In a specific example, returning the result may include adjusting, responsive to the relationship failing to match the at least one of the pre-existing relationships, a training parameter of the test large language model to generate an adjusted training parameter. Then, the test large language model may be retrained using the adjusted training parameter. The procedure for training the test large language model is described in FIG. 1B.
In another specific example, returning the result may include adjusting, responsive to the relationship failing to match the at least one of the pre-existing relationships, adjusted training data. Then, the test large language model may be retrained using the adjusted training data. Again, the procedure for training the test large language model is described in FIG. 1B.
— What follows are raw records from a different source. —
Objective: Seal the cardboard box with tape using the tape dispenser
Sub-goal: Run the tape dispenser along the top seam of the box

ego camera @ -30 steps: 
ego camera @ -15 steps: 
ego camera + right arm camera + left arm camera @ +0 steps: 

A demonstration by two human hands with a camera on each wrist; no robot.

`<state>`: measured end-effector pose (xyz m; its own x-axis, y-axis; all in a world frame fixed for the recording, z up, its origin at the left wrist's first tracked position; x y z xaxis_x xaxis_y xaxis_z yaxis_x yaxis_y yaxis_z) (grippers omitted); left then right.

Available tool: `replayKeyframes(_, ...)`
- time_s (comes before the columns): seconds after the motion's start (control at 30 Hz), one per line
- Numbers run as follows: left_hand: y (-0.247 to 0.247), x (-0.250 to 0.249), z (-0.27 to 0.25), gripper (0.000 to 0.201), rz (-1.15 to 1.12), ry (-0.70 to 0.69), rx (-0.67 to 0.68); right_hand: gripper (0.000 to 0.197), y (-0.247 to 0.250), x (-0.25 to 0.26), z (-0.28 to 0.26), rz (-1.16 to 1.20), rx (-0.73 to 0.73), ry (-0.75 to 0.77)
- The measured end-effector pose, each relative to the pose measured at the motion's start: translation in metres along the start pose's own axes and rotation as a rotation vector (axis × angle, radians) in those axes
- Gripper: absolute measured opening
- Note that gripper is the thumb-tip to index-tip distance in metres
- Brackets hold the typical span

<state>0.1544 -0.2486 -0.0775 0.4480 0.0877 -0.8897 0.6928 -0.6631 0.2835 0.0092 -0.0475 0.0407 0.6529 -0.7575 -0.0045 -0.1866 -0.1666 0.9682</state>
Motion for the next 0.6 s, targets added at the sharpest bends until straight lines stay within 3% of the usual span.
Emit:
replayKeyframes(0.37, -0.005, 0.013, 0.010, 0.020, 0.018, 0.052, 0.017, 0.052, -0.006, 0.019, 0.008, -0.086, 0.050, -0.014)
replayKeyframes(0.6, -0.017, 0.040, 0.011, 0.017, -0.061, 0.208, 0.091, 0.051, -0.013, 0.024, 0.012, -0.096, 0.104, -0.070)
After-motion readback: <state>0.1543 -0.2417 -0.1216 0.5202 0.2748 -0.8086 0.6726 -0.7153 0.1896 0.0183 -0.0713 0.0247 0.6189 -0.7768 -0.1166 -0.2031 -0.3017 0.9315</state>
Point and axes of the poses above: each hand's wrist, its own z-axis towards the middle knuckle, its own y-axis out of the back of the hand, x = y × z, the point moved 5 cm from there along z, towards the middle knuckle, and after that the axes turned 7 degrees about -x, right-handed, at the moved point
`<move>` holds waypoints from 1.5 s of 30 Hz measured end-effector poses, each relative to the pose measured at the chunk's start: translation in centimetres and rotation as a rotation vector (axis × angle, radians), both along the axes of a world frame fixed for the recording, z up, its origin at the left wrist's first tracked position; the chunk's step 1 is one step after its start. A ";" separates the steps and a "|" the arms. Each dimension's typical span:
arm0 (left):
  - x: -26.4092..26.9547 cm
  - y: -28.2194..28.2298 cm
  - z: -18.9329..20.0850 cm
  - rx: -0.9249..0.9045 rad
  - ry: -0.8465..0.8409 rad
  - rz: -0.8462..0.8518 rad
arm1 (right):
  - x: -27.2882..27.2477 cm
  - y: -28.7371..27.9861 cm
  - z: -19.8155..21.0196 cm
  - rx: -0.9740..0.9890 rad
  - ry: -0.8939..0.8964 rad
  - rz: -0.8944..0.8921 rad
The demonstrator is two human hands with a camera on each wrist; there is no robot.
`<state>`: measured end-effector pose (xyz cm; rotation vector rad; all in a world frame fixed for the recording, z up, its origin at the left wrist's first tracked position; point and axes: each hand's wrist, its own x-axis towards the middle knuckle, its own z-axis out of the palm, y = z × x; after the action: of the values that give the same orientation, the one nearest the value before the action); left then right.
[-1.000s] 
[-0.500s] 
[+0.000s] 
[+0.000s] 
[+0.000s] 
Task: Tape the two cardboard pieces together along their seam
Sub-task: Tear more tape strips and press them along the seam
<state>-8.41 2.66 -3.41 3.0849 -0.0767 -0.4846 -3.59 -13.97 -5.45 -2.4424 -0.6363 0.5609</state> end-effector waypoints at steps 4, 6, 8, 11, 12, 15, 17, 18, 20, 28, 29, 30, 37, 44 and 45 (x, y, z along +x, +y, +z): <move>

The test large language model also may be retrained based on a combination of changing the training data and on adjusted training parameters. The test large language model may be retrained by adding new training data to the training data set and then retraining the model. Other retraining procedures are also possible.
The method of FIG. 2A may be varied. For example, one or more steps of the method of FIG. 2B may be added as steps taken before step 200. In this case, the same comparison model may determine both the pre-existing relationships based on mapping data and the clusters (during a setup phase such as in FIG. 2B), and also compare the relationship (between the encoded test input and the encoded test output) to the pre-existing relationships (during a use phase such as in FIG. 2A).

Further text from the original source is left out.